But the conventions persist. Month 1 is still 寅. The twenty-four solar terms are still the structural backbone of the calendar. The no-zhōngqì intercalary rule still determines which month is the leap month. The conventions outlasted the precision because they solved a different problem: not "where exactly is the sun?" but "how do we organize time so that everyone agrees on what month it is?"
Sima Qian understood this. The calendar reform he petitioned for was not fundamentally about better astronomy. It was about restoring the state's relationship with the heavens—which is to say, about restoring the credibility of the institutions that claimed to read and interpret celestial patterns. The Grand Historian's job was to make the heavens legible. The Taichu reform was his most lasting success.

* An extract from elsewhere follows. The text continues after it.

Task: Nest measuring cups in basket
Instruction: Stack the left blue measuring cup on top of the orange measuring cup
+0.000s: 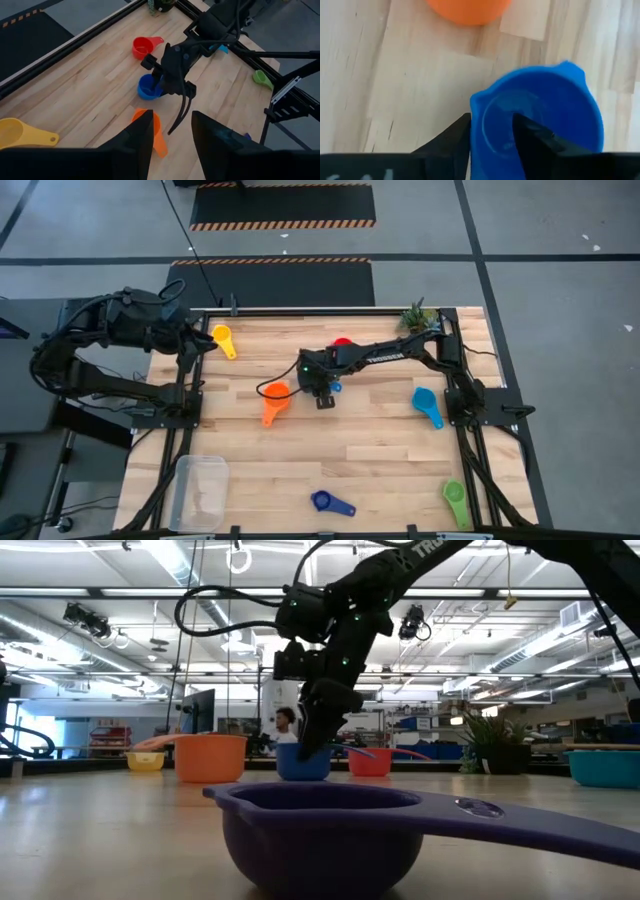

Why This Matters for Six Lines
Six Lines implements the Chinese almanac. That means it inherits the Taichu reform's conventions as axioms: the month-branch mapping, the twenty-four solar terms, the intercalary month rule, the winter solstice as cycle anchor. These aren't arbitrary choices. They are the conventions that a Sichuan astronomer and an imperial historian established twenty-one centuries ago, and that every subsequent Chinese calendar system has adopted.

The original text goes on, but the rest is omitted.